As it is with the faces, so it is with the names. The pure Hebrew names have in great measure disappeared, or been intermarried with Italian surnames. These surnames are for the most part taken from some Italian city, or borrowed from some stately Italian house, with a pure Jewish prefix; as for instance, Isaac Volterra, Moses Gonzaga, Jacob Ponticorvo. So also their speech is Roman, and their accent thick and Jewish. It is seldom that one hears them speak in their original Hebrew tongue, though they all understand it, and employ it in their religious services.

The place and the people are in perfect keeping. The Ghetto is the high carnival of old clothes, the May-fair of rags. It is the great receptacle into which the common sewers of thievery and robbery empty. If a silver salver, a gold watch, a sparkling jewel, be missed unaccountably, it will surely run down into the Ghetto. Your old umbrella, your cloak that was stolen from the hall, the lace handkerchief with your initials embroidered in one corner, your snuff-box that the Emperor of Russia presented you,—there lurk in secret holes, and turn up again after months or years of seclusion. In this columbarium your lost inanimate friends are buried, but not without resurrection.
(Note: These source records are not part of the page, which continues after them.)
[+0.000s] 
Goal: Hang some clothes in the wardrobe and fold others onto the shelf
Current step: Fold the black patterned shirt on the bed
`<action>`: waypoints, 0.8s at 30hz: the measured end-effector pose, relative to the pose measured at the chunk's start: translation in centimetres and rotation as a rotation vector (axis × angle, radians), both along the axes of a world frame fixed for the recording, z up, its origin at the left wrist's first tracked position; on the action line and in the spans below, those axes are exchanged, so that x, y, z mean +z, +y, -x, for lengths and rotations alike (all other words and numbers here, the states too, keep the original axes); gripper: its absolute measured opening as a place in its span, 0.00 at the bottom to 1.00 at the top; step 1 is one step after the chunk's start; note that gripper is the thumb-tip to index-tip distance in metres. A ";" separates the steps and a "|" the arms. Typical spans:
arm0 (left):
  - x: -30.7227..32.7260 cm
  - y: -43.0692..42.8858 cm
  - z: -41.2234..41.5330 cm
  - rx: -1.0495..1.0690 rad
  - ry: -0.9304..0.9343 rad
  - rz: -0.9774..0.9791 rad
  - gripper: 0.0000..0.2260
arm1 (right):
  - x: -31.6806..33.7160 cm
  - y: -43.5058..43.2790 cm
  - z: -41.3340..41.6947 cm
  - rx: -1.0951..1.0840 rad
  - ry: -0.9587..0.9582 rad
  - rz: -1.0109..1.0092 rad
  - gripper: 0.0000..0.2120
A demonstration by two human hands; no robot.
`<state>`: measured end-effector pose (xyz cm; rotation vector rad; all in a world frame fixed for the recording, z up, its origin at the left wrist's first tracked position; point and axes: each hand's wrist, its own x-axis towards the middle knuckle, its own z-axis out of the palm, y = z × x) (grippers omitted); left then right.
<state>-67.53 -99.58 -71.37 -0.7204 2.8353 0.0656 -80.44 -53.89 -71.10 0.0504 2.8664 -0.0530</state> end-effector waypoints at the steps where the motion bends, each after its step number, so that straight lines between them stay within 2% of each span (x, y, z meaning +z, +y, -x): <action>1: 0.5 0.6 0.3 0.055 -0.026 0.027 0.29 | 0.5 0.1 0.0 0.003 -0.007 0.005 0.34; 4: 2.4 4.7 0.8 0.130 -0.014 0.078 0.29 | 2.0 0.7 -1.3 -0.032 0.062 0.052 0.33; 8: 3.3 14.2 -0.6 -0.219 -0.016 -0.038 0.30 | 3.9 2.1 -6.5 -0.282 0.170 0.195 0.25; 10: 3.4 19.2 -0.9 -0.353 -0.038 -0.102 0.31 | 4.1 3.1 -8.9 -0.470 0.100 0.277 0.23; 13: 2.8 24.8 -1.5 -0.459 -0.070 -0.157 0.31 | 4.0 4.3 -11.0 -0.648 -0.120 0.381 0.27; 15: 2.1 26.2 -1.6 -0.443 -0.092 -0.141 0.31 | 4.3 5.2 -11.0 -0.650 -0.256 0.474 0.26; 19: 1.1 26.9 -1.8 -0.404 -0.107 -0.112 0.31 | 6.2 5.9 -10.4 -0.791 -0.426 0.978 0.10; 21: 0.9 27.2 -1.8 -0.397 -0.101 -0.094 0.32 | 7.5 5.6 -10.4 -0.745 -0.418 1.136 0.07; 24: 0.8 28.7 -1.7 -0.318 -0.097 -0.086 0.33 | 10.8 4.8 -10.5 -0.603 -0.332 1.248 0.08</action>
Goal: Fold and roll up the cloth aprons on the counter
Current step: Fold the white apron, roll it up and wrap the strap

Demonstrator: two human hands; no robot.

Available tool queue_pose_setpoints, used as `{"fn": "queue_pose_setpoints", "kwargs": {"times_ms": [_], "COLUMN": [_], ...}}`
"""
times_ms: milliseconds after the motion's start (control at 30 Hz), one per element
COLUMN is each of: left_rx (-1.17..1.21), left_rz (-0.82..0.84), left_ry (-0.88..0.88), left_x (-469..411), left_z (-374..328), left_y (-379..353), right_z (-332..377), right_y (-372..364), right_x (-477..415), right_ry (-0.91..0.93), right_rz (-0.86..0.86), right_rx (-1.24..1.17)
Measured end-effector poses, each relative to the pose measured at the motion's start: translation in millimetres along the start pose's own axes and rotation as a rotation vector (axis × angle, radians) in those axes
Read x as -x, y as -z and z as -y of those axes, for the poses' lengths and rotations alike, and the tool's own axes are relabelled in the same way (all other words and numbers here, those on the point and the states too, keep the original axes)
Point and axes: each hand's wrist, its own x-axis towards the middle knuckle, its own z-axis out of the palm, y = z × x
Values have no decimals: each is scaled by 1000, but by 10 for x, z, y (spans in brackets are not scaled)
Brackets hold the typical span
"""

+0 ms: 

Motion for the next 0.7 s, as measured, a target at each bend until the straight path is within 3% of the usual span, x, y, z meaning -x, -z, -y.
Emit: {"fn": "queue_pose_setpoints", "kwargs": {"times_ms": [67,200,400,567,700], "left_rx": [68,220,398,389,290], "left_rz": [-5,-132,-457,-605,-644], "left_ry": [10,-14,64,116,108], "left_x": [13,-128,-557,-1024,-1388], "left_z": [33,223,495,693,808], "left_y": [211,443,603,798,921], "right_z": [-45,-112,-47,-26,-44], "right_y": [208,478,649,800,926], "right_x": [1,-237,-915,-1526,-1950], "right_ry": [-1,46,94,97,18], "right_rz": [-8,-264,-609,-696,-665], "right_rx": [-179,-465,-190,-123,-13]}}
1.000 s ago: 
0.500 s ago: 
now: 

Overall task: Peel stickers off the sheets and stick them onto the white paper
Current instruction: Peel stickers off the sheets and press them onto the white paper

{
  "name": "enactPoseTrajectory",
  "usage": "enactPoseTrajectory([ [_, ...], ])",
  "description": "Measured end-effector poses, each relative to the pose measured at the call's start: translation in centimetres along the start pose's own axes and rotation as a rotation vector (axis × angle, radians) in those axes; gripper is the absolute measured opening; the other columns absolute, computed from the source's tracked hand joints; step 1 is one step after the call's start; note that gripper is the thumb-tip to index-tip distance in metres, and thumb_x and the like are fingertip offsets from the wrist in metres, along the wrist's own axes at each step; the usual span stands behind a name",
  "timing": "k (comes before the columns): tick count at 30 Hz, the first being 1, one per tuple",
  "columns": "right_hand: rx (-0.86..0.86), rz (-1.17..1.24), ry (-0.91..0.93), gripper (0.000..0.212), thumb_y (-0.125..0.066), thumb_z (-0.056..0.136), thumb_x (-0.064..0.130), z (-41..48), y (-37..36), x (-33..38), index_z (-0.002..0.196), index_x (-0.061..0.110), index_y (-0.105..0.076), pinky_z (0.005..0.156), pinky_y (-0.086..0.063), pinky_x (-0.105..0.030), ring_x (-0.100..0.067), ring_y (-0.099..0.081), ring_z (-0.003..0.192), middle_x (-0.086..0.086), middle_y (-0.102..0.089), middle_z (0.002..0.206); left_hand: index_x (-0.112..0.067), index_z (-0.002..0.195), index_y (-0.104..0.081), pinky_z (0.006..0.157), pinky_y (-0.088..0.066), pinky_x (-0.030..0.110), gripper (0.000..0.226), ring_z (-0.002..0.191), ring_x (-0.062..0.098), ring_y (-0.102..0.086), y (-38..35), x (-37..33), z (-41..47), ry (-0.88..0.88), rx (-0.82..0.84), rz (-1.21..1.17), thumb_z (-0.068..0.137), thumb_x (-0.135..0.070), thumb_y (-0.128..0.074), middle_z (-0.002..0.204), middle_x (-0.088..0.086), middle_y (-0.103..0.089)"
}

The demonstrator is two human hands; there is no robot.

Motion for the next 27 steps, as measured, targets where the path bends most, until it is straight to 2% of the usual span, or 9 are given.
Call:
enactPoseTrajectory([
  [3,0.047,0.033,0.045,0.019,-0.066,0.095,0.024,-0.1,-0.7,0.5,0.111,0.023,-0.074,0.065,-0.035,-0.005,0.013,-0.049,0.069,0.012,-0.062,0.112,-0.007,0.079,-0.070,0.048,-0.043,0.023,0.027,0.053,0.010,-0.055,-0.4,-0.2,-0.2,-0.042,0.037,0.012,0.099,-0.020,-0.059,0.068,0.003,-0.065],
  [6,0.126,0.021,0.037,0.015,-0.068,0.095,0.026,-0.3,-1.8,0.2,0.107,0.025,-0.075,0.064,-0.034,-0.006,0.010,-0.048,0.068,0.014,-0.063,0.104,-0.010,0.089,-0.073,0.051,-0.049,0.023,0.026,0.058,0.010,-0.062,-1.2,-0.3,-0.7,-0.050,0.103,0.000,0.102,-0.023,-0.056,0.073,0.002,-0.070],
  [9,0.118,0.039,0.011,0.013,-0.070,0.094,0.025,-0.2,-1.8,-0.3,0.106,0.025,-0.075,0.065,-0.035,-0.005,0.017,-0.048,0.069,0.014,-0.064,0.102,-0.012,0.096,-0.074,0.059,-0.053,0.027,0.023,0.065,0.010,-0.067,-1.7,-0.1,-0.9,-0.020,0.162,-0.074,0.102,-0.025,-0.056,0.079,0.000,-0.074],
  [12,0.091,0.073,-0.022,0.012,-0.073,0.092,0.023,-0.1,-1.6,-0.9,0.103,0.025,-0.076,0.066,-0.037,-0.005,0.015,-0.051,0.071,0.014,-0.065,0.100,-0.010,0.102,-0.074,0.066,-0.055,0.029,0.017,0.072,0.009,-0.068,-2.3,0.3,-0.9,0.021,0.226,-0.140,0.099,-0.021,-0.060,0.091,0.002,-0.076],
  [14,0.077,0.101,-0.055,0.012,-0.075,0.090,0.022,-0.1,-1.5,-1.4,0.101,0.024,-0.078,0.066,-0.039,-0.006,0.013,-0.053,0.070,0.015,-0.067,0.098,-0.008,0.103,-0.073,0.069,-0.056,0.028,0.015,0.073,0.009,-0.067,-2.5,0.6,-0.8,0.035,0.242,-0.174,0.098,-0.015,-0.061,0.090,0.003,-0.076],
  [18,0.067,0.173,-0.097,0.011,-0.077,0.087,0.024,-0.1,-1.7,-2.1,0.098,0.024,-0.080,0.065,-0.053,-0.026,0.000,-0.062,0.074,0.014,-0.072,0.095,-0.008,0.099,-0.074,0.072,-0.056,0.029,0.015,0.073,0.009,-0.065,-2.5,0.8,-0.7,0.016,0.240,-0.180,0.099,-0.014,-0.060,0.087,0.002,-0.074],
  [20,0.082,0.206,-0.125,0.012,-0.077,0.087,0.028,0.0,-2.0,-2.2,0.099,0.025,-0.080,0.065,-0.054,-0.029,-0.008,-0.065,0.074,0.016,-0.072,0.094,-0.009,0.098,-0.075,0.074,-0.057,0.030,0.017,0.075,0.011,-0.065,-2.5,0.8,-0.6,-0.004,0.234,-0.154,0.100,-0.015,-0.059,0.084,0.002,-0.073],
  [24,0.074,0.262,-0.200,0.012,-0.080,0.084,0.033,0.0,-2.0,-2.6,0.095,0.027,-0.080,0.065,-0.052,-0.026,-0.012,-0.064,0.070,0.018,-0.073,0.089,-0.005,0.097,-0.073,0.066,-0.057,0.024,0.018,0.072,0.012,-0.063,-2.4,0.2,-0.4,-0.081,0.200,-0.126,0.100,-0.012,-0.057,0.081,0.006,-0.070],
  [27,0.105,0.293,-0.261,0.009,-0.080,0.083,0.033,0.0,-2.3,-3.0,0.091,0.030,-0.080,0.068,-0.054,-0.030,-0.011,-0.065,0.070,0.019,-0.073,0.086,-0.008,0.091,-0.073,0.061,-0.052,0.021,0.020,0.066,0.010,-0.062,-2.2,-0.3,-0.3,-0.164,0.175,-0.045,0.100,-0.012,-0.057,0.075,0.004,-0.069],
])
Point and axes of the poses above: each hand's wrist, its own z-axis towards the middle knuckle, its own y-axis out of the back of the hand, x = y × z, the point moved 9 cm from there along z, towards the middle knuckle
Crammed together, layer above layer, like herrings in a barrel, the Jews of Rome are packed into the narrow confines of the Ghetto. Three of the modern palaces of Rome would more than cover the whole Jewish quarter; yet within this restricted space are crowded no less than four thousand persons. Every inch has its occupant; every closet is tenanted. And this seems the more extraordinary in spacious and thinly populated Rome, where houses go a-begging for tenants, and where, in the vast deserted halls and chambers of many a palace, the unbrushed cobwebs of years hang from decaying walls and ceilings. With the utmost economy of room, there is scarcely space enough to secure privacy and individuality; and herded together like a huge family, they live in their sty.